━━ RECORDED INFORMATION ━━
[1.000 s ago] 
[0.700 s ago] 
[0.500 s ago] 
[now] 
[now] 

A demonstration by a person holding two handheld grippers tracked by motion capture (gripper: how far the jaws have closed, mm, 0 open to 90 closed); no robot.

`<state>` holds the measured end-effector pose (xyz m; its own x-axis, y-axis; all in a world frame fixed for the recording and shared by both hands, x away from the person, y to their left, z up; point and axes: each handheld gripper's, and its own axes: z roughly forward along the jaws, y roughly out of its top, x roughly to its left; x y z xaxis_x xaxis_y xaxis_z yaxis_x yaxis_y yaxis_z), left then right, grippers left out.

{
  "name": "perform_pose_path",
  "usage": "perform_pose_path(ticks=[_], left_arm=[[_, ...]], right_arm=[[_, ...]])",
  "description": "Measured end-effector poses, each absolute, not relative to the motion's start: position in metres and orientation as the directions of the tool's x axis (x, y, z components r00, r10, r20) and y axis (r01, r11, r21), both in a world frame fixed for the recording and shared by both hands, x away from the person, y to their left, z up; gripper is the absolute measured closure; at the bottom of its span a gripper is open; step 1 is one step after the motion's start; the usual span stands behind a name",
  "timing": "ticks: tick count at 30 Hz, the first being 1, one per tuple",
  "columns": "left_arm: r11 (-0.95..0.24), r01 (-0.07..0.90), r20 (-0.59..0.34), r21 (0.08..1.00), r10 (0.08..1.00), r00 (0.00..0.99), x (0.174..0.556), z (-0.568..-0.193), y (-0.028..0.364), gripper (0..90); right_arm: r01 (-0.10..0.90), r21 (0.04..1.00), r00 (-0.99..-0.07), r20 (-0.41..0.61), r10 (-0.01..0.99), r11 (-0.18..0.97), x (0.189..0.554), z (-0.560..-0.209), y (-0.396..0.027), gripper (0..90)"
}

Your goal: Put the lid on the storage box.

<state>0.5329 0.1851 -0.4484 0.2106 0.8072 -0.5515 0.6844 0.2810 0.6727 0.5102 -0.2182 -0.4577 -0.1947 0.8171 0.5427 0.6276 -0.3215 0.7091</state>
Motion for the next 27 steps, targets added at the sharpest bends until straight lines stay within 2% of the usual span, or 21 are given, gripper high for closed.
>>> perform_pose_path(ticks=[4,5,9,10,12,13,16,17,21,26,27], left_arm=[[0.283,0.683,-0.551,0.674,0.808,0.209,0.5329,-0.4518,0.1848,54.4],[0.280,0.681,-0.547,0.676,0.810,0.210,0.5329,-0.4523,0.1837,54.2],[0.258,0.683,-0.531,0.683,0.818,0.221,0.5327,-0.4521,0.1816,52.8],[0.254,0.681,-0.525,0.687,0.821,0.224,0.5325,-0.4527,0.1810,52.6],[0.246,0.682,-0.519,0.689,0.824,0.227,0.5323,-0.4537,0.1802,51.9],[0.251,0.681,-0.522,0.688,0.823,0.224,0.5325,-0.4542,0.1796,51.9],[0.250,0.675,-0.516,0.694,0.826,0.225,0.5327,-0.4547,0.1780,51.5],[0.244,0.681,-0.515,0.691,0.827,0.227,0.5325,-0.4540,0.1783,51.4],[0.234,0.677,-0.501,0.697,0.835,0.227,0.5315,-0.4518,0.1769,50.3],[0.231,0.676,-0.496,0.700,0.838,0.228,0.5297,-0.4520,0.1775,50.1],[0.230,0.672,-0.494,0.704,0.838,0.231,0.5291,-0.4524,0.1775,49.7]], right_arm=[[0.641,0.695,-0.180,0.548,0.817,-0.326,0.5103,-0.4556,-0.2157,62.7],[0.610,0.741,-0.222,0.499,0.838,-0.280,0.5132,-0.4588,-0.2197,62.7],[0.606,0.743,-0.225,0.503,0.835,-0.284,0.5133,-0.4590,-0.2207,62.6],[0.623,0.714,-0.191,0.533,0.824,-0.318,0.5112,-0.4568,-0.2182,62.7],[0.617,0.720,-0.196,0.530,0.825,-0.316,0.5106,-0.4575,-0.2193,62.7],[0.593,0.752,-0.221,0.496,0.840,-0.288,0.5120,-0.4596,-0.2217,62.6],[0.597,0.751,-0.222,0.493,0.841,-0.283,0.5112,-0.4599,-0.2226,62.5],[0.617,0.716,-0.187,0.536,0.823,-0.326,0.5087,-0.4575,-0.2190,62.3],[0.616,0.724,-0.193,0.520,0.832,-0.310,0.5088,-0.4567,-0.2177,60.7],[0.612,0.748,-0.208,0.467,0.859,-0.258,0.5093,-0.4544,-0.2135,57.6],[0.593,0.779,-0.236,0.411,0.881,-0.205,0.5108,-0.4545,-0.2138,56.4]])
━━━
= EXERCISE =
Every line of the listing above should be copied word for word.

= WRITTEN ANSWER =
[1.000 s ago] 
[0.700 s ago] 
[0.500 s ago] 
[now] 
[now] 

A demonstration by a person holding two handheld grippers tracked by motion capture (gripper: how far the jaws have closed, mm, 0 open to 90 closed); no robot.

`<state>` holds the measured end-effector pose (xyz m; its own x-axis, y-axis; all in a world frame fixed for the recording and shared by both hands, x away from the person, y to their left, z up; point and axes: each handheld gripper's, and its own axes: z roughly forward along the jaws, y roughly out of its top, x roughly to its left; x y z xaxis_x xaxis_y xaxis_z yaxis_x yaxis_y yaxis_z), left then right, grippers left out.

{
  "name": "perform_pose_path",
  "usage": "perform_pose_path(ticks=[_], left_arm=[[_, ...]], right_arm=[[_, ...]])",
  "description": "Measured end-effector poses, each absolute, not relative to the motion's start: position in metres and orientation as the directions of the tool's x axis (x, y, z components r00, r10, r20) and y axis (r01, r11, r21), both in a world frame fixed for the recording and shared by both hands, x away from the person, y to their left, z up; gripper is the absolute measured closure; at the bottom of its span a gripper is open; step 1 is one step after the motion's start; the usual span stands behind a name",
  "timing": "ticks: tick count at 30 Hz, the first being 1, one per tuple",
  "columns": "left_arm: r11 (-0.95..0.24), r01 (-0.07..0.90), r20 (-0.59..0.34), r21 (0.08..1.00), r10 (0.08..1.00), r00 (0.00..0.99), x (0.174..0.556), z (-0.568..-0.193), y (-0.028..0.364), gripper (0..90); right_arm: r01 (-0.10..0.90), r21 (0.04..1.00), r00 (-0.99..-0.07), r20 (-0.41..0.61), r10 (-0.01..0.99), r11 (-0.18..0.97), x (0.189..0.554), z (-0.560..-0.209), y (-0.396..0.027), gripper (0..90)"
}

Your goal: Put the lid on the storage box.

<state>0.5329 0.1851 -0.4484 0.2106 0.8072 -0.5515 0.6844 0.2810 0.6727 0.5102 -0.2182 -0.4577 -0.1947 0.8171 0.5427 0.6276 -0.3215 0.7091</state>
Motion for the next 27 steps, targets added at the sharpest bends until straight lines stay within 2% of the usual span, or 21 are given, gripper high for closed.
>>> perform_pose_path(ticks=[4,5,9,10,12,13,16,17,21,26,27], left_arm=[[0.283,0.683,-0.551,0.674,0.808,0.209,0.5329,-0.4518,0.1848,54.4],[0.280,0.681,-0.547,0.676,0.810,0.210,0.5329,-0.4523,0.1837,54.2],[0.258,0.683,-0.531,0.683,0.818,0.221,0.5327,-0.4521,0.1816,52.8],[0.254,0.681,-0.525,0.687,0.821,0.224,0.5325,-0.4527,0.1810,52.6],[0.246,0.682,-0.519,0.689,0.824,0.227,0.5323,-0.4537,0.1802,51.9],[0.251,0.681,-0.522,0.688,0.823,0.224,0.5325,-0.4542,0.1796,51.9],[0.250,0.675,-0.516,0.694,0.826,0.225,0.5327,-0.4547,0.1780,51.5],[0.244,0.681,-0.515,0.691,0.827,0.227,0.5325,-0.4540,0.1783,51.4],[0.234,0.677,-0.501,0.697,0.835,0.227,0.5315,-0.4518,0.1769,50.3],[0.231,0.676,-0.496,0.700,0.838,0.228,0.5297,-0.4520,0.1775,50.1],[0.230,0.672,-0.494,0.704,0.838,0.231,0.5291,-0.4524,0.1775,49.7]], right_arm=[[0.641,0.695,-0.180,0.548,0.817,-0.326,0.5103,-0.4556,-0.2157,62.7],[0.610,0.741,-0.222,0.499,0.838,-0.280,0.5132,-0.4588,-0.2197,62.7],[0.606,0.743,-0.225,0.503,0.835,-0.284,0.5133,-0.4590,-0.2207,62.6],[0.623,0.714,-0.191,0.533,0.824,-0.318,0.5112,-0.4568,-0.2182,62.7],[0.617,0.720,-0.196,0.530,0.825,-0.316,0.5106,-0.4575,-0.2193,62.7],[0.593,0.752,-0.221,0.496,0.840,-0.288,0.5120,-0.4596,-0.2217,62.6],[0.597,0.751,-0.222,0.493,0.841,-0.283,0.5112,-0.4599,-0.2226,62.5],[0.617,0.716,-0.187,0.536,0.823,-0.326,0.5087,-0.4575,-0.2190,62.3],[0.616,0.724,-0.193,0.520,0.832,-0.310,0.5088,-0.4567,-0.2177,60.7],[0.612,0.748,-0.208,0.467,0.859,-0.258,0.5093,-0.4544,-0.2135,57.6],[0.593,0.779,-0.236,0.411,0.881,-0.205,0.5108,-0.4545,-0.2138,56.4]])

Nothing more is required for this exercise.